## Record excerpts
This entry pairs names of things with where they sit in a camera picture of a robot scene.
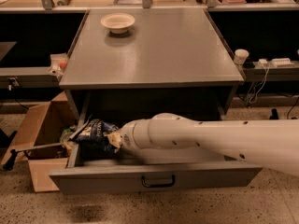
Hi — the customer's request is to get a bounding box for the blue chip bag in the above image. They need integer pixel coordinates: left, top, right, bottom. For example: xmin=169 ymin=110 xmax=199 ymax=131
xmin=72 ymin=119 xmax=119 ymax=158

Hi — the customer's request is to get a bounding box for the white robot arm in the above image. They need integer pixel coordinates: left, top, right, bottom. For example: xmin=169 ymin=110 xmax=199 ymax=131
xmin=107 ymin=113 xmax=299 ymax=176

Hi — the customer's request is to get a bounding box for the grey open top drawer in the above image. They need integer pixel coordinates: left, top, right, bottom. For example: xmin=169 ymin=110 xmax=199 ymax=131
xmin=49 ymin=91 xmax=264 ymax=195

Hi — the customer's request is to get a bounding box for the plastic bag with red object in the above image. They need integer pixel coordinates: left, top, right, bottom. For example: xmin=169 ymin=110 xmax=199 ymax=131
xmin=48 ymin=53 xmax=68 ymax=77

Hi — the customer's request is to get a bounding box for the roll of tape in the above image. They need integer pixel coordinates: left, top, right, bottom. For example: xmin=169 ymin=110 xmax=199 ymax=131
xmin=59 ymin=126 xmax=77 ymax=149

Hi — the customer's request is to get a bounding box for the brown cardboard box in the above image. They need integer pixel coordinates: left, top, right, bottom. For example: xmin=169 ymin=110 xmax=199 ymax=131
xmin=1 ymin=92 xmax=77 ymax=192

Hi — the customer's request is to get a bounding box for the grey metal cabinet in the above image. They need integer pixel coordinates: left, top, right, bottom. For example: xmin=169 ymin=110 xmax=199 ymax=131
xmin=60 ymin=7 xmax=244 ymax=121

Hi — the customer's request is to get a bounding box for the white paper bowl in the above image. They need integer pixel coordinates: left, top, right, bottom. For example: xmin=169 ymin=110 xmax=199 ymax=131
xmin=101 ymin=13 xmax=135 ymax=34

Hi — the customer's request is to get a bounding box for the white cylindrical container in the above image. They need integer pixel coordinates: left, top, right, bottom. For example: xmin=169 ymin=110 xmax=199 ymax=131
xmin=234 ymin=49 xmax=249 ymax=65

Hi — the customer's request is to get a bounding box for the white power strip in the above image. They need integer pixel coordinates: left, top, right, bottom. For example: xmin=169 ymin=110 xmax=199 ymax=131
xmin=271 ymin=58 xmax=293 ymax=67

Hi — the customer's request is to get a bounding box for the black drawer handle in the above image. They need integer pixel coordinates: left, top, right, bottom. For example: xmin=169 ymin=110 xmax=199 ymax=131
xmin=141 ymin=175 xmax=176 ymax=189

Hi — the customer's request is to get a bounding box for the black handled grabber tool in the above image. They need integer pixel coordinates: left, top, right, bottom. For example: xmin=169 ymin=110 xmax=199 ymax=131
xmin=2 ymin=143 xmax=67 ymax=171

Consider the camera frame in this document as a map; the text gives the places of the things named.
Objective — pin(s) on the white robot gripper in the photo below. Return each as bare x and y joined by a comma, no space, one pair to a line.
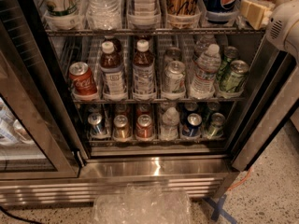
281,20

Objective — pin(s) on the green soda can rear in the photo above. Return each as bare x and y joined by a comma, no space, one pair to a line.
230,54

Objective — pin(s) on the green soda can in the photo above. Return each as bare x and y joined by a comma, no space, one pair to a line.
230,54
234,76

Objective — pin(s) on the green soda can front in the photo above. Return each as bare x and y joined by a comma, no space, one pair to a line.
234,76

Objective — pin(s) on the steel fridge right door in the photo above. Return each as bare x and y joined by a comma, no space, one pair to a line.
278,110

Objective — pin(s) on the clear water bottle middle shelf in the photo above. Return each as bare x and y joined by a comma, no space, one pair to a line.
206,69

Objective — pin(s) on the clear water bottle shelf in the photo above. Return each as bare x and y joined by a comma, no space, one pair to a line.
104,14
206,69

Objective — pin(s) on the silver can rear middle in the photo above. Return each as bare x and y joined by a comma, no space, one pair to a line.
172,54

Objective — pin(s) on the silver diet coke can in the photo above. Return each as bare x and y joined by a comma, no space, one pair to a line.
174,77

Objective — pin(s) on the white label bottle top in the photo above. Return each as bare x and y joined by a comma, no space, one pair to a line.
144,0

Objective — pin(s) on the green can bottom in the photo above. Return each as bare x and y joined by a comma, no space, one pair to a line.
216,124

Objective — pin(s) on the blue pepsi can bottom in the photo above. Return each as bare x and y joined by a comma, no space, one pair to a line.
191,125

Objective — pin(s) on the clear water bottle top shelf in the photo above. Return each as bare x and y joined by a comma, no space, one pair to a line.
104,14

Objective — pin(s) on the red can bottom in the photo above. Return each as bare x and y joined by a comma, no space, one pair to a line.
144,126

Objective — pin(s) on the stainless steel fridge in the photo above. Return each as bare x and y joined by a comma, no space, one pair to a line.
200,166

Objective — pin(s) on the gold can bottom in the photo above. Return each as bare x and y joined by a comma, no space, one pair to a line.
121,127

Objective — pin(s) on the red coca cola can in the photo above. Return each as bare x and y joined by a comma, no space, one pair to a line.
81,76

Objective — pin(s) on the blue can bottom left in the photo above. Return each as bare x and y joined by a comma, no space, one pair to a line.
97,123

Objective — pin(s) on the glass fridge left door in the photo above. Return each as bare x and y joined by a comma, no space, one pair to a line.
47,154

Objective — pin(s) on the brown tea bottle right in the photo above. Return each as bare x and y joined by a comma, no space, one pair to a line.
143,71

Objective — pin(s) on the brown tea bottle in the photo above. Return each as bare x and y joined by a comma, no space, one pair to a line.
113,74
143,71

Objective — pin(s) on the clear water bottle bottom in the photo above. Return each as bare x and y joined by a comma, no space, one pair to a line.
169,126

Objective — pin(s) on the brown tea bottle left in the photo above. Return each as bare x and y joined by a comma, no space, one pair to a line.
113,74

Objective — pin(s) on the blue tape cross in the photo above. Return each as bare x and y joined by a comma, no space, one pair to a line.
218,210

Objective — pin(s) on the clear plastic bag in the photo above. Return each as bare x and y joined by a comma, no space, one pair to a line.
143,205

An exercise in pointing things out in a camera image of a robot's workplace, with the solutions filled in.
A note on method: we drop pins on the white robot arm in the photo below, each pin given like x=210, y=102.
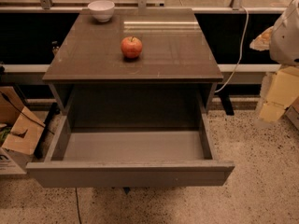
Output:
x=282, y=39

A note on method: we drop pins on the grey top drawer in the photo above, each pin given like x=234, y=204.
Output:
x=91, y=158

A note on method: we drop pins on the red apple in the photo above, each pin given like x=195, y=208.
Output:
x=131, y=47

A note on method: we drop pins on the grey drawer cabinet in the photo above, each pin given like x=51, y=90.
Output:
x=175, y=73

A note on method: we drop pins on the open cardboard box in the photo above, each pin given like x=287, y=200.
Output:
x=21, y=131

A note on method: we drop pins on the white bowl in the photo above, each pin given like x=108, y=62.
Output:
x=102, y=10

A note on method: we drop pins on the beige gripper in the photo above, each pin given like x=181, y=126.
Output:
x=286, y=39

## Exercise
All lines of the records containing "note" should be shown.

## Solution for this task
A note on method: we drop pins on the white robot arm in the photo below, each pin given like x=210, y=102.
A note on method: we drop pins on the grey top drawer in the photo above, each pin given like x=234, y=204.
A note on method: we drop pins on the red apple in the photo above, each pin given like x=195, y=208.
A note on method: we drop pins on the grey drawer cabinet in the photo above, each pin given like x=51, y=90.
A note on method: we drop pins on the open cardboard box in the photo above, each pin given like x=287, y=200.
A note on method: we drop pins on the white bowl in the photo above, each pin given like x=108, y=62.
A note on method: we drop pins on the beige gripper in the photo above, each pin given like x=181, y=126.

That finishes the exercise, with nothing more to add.